Suddenly exhausted, Alex shook her head.
‘No, I’ll be all right. I’m sure whoever did this is long gone, and there are good locks on the doors, although if you wouldn’t mind just walking through the house with me…’
The anger hadn’t lasted long, that she’d made this pathetic plea to this man she barely knew.
He came, and together, turning on lights and checking each room, they walked through the house and out onto the deck, where the moonlight turned the river to a sheet of silver.
‘I’m happy to stay,’ he said, ‘at least until the police come. You will phone the police.’
‘I’ll ring them in the morning,’ Alex promised. ‘There’s nothing can be done now.’
He gave her a hug, and when she walked him to the door he dropped a swift kiss on her cheek—a kiss of comfort, nothing more.
A good friend in the making, she decided as she watched him drive away. But who was behind the harassment? Who could she possibly have hurt so much that nearly twenty years later they still held such bitter hatred towards her.
Saddened by this person’s pain, and apprehensive now about her decision to return home, she took herself to bed, taking comfort from the river and from Buddy bouncing on her pillow.
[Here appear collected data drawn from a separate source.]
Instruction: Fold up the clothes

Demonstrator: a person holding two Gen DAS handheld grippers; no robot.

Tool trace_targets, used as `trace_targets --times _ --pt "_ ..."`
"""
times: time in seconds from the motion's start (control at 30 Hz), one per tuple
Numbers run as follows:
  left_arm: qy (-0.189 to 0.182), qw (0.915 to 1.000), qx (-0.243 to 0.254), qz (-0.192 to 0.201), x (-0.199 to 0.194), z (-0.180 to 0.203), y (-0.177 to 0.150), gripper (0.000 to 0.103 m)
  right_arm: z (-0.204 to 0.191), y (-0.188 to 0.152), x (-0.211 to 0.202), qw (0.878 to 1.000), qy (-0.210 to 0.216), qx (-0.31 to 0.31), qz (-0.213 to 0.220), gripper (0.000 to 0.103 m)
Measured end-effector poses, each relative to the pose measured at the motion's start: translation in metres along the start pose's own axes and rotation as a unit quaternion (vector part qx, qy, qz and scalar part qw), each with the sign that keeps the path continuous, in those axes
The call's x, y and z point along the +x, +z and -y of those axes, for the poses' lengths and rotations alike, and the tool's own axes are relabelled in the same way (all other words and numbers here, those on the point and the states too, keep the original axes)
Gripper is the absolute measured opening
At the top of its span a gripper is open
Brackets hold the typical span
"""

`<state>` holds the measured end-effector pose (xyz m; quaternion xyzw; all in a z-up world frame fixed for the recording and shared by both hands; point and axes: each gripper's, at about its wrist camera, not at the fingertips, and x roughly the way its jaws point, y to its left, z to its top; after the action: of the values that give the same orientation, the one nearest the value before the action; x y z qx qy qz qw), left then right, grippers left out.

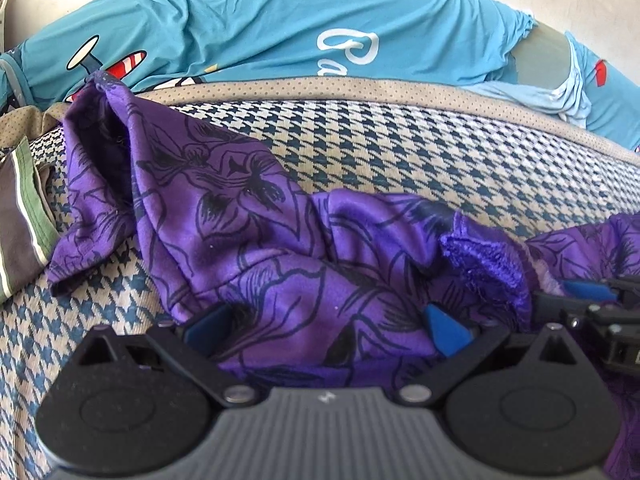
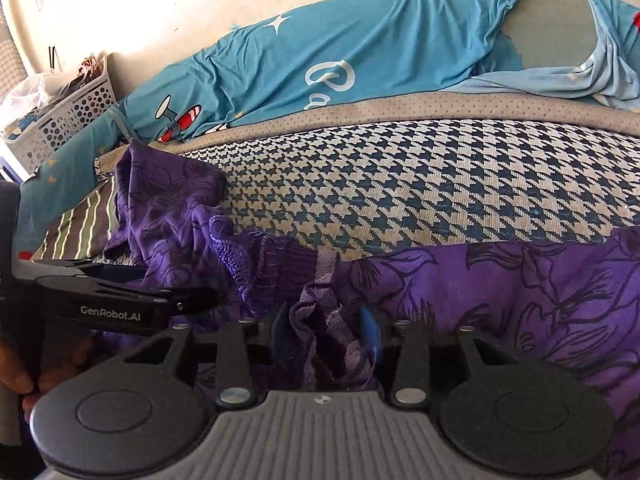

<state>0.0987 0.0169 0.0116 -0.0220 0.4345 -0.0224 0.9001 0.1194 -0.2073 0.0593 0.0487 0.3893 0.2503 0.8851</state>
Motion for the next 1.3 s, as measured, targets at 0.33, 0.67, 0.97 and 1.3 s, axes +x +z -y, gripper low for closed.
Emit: trace_targets --times 0.33,0.67,0.97,1.3 --pt "0.004 0.9963 -0.051 0.069 -0.028 -0.026 0.021 0.103 -0.042 -0.014 -0.026 0.989 0.020 -0.141 0.044 0.008" --pt "-0.012 0.9971 -0.056 0.049 -0.020 -0.023 0.015 0.103 -0.099 -0.064 -0.047 0.942 0.095 -0.321 0.029 0.003" --pt "-0.005 0.9982 -0.043 0.042 -0.014 -0.012 0.013 0.103 -0.075 -0.037 -0.058 0.969 0.098 -0.222 0.045 0.006" --pt "-0.006 0.9985 -0.047 0.029 -0.007 -0.013 0.012 0.103 -0.020 0.000 -0.040 0.996 0.025 -0.056 0.072 0.020"
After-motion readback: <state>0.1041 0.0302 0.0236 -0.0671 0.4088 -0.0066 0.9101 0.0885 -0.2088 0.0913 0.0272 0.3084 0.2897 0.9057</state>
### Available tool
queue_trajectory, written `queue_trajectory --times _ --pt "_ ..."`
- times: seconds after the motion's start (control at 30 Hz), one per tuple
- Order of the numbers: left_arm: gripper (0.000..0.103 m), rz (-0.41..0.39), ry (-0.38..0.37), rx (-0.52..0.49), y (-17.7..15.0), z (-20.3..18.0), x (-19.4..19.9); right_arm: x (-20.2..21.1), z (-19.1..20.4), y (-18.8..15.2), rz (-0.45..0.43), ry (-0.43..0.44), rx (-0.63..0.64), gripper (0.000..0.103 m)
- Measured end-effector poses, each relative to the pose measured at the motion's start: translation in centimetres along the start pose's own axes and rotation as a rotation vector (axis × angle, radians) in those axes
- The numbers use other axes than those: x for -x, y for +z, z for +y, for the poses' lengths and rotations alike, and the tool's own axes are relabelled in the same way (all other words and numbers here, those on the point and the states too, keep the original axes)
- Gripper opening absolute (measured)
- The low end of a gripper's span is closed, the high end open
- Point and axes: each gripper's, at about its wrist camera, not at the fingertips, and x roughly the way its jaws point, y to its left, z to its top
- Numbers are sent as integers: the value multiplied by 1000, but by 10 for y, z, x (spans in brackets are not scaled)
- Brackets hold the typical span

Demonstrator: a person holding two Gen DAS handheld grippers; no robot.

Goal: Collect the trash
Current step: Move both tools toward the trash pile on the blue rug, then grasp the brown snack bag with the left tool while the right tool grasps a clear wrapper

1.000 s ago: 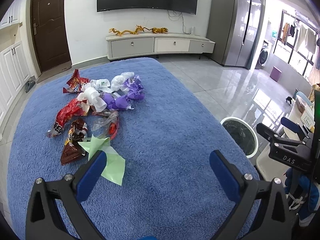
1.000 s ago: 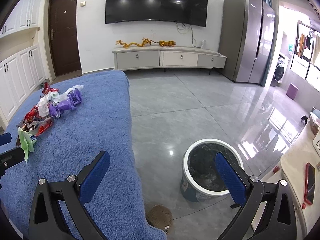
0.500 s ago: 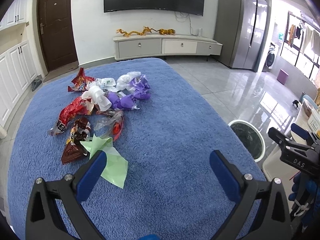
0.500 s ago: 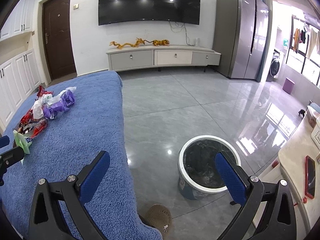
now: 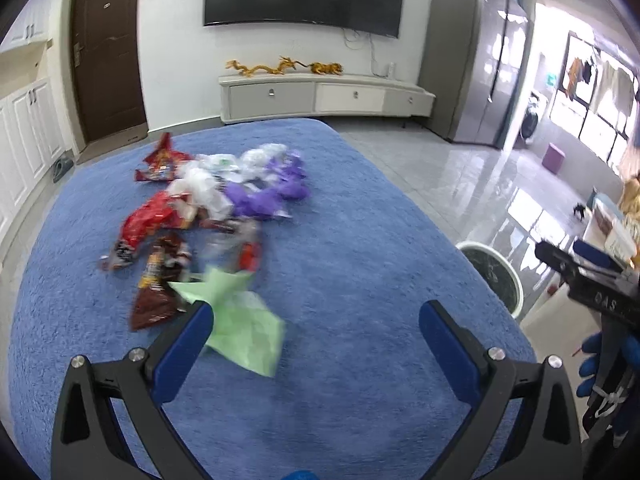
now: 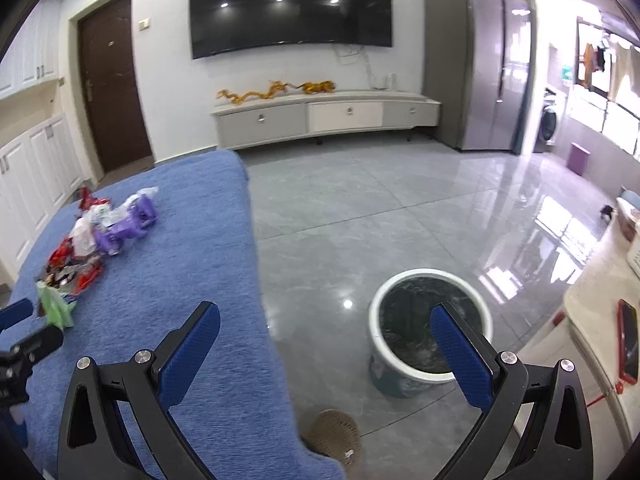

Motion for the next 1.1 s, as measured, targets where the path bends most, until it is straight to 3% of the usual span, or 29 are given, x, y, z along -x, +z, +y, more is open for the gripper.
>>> queue_trajectory --times 0.17,0.33,0.43,0.6,0.7,0.9,1.1 --pt "103 -14 43 119 6 65 5 -4 34 6 25 70 87 103" --pt "101 21 57 206 4 122 2 -12 69 14 47 173 133 103" --pt "91 46 62 223 6 139 -4 -22 90 16 76 241 162 96" --pt "78 98 -7 257 13 153 -23 -46 129 25 148 394 171 70" --pt "72 135 -39 261 19 156 -40 -62 156 32 191 491 172 61" --pt "54 214 -76 258 24 160 -66 -95 207 40 287 633 163 52" --pt "28 216 -126 293 21 167 -67 -137 243 35 398 678 141 42"
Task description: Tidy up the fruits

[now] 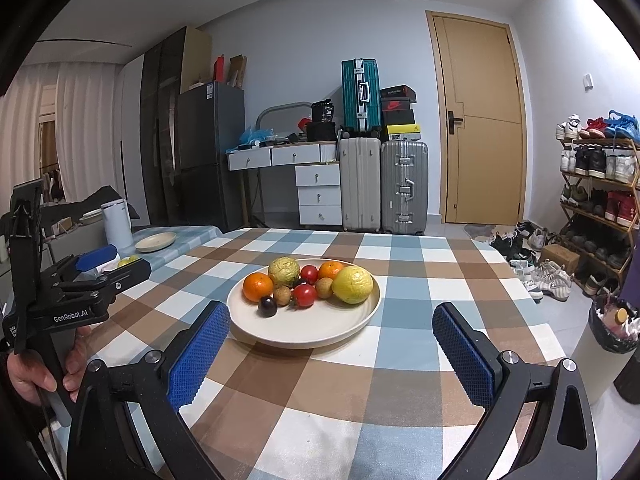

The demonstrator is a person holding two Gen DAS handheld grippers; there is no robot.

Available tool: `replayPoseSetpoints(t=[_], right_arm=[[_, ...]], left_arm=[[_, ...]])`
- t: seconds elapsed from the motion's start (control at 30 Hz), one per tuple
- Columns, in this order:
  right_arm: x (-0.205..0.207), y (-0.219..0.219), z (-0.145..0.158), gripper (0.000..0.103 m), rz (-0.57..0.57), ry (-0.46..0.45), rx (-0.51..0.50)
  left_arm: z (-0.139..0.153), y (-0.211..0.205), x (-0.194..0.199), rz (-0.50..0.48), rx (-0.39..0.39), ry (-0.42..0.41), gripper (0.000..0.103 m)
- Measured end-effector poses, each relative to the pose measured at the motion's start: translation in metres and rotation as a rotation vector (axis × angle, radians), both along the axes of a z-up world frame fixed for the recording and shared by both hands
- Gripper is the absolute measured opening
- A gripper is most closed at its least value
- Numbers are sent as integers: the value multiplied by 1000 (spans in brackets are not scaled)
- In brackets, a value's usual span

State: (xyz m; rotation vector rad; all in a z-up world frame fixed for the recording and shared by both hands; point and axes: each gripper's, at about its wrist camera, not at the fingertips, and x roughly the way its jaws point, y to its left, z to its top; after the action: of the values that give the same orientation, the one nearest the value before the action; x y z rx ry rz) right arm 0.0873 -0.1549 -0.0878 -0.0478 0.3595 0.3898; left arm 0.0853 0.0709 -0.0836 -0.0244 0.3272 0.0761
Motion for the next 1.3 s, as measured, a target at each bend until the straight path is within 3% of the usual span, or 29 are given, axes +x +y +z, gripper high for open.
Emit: replayPoseSetpoints(t=[1.3], right_arm=[[-2,2,-1,103,3,-13,-12]], left_arm=[[-3,-1,0,13,3,1,102]])
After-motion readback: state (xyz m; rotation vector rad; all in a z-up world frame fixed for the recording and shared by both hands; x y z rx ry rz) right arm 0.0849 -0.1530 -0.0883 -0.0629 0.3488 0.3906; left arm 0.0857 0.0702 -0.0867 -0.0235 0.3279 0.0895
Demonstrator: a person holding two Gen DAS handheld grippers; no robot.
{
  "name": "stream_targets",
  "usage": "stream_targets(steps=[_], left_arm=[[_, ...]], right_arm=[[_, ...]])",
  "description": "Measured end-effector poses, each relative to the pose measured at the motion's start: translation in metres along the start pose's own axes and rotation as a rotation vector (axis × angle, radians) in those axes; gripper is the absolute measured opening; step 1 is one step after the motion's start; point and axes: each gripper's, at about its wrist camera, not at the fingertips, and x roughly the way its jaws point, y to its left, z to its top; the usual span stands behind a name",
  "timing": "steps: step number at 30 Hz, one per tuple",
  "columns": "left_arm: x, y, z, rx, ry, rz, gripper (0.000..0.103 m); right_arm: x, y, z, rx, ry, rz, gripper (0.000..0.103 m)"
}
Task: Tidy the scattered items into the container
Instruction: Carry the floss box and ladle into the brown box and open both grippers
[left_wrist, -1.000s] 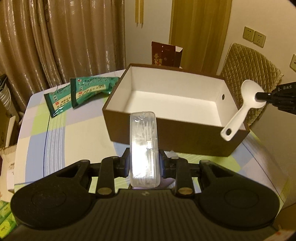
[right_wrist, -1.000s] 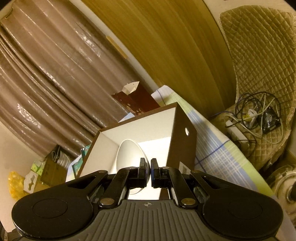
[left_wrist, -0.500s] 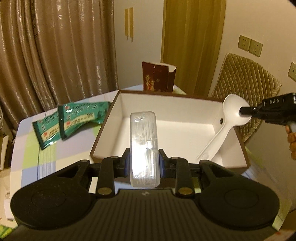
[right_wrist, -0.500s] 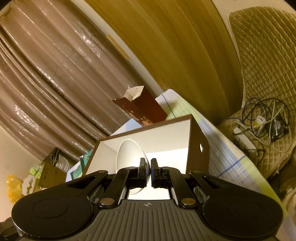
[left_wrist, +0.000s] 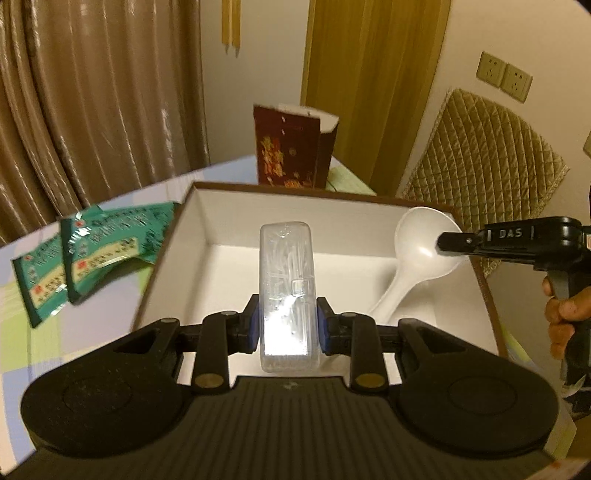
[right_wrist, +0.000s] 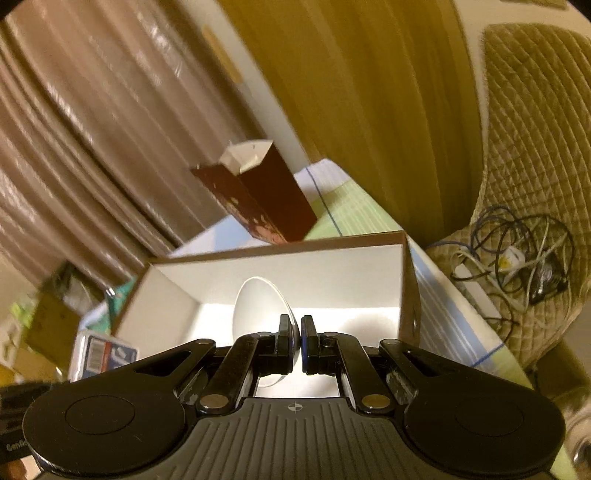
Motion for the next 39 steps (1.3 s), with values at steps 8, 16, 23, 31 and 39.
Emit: stream_targets(steps=[8, 16, 23, 31, 39], left_arm=[[0.054, -0.004, -0.004, 0.004, 0.114, 0.01, 0.025], [0.089, -0.001, -0.012, 0.04, 0.208, 0.041, 0.025], [0.108, 0.0, -0.011, 0.077, 0.267, 0.07, 0.025], [0.126, -0.001, -0.017, 0.098, 0.342, 0.08, 0.025], [0.128, 0.0, -0.017, 0.113, 0.381, 0.075, 0.027]], right_arm=[[0.041, 0.016, -0.009, -0.17, 0.112, -0.052, 0.001], [0.071, 0.023, -0.019, -0.276, 0.205, -0.083, 0.001], [0.085, 0.022, -0.019, -0.302, 0.244, -0.098, 0.001], [0.096, 0.021, -0.015, -0.309, 0.287, -0.11, 0.001], [0.103, 0.024, -0.015, -0.341, 0.351, -0.111, 0.016]])
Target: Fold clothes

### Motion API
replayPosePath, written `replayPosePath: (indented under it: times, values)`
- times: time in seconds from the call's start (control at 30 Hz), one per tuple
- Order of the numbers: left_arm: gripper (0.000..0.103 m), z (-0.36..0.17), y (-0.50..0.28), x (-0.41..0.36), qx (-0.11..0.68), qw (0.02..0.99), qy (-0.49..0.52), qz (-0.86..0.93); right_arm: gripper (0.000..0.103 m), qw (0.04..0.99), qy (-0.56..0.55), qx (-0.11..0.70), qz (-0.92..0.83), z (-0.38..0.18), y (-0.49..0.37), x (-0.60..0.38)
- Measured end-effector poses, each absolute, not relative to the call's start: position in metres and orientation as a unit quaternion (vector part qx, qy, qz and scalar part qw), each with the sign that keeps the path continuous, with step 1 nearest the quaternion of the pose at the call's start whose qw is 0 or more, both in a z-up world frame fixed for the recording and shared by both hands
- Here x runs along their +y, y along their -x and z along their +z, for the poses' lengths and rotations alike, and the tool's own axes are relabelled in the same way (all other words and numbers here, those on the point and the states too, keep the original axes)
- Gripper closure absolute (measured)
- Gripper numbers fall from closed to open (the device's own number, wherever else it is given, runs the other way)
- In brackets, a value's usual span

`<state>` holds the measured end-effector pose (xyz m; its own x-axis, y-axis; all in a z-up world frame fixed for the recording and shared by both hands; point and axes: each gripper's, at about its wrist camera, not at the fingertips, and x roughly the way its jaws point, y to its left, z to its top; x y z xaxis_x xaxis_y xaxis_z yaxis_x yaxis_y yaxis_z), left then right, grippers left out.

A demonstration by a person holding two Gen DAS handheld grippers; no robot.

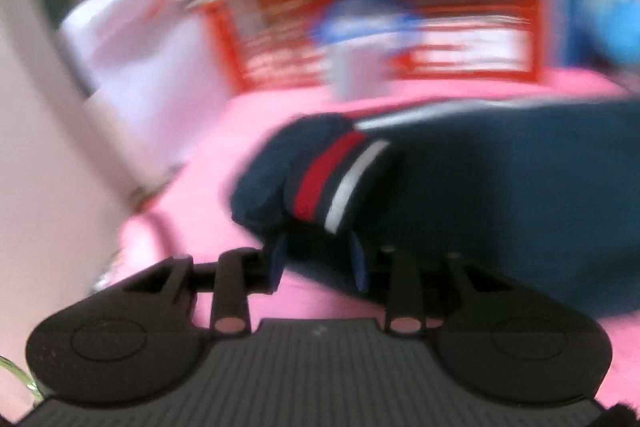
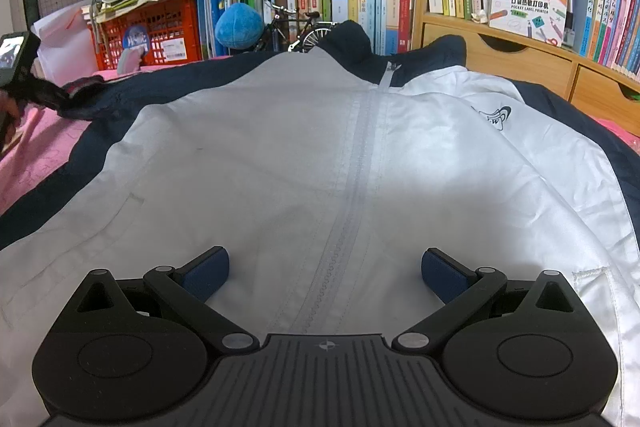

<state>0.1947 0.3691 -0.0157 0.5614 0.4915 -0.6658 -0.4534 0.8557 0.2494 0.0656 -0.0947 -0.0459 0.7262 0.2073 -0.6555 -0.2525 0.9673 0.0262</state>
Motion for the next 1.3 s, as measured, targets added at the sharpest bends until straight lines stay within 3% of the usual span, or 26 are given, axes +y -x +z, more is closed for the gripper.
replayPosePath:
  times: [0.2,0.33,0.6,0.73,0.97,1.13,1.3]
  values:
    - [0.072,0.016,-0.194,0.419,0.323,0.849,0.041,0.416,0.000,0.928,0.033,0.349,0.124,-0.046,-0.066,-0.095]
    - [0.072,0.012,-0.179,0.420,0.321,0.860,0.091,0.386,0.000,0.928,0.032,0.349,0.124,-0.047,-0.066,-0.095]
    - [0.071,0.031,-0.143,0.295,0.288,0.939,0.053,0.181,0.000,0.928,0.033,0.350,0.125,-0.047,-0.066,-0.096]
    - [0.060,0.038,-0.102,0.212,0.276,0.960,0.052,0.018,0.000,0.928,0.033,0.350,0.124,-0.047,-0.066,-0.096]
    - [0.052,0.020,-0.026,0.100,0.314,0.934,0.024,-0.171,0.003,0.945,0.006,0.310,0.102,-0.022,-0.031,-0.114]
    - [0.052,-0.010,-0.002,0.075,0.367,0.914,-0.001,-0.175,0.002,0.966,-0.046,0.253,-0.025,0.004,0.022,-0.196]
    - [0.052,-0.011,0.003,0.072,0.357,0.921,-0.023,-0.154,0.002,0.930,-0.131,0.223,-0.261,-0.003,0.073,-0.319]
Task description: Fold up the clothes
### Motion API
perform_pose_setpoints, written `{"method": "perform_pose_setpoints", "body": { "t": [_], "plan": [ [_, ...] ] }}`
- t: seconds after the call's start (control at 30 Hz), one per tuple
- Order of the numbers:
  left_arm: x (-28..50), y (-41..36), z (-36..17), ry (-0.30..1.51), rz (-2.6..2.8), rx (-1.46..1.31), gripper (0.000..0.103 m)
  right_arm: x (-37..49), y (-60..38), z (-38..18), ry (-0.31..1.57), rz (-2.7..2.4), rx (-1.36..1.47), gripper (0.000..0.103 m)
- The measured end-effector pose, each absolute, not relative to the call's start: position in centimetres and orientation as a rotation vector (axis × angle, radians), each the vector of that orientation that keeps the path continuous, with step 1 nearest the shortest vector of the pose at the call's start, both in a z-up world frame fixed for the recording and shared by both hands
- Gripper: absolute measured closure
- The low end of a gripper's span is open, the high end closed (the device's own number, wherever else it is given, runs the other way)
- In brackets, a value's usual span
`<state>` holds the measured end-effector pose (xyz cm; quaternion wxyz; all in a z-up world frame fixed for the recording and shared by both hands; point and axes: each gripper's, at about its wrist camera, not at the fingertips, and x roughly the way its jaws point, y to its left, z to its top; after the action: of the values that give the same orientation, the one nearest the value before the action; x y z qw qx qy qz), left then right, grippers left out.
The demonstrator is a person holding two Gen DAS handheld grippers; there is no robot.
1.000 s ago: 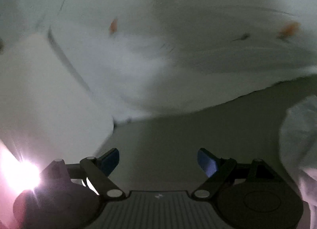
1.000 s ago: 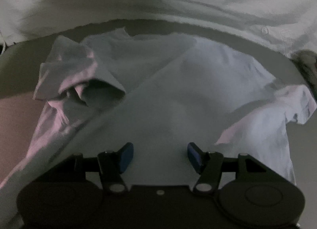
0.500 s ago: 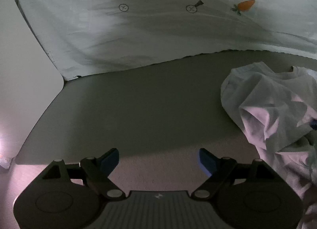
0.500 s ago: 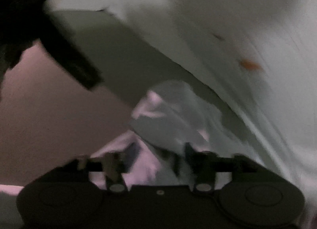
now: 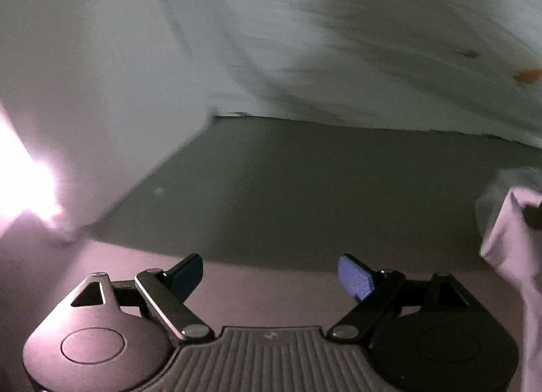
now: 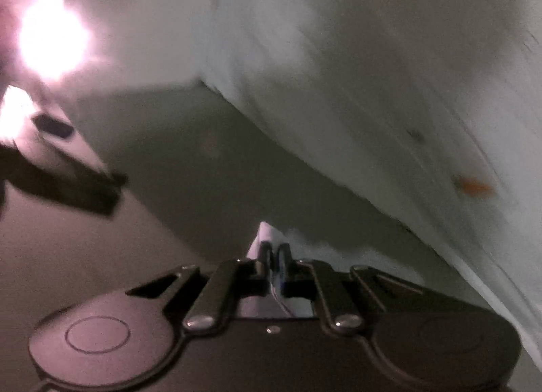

‘If only you could really talk, you could probably tell me who did this,’ she told him, but all he did was ask who the pretty girl was.
At least that meant, worried as she was, that she drifted off to sleep with a smile on her lips.
CHAPTER SIX
THIS TIME THE noises outside her front door woke her—at the unearthly hour of five-thirty.
Fear gripped her for a moment, and then rational thought told her the harasser wouldn’t be doing anything in broad daylight.
So who was doing what?
She walked through to her father’s room and peered out the front window. Tony’s big vehicle was pulled up on the kerb, and three, or maybe four, young men were scouring the front of her house with brooms and something that smelled like turpentine.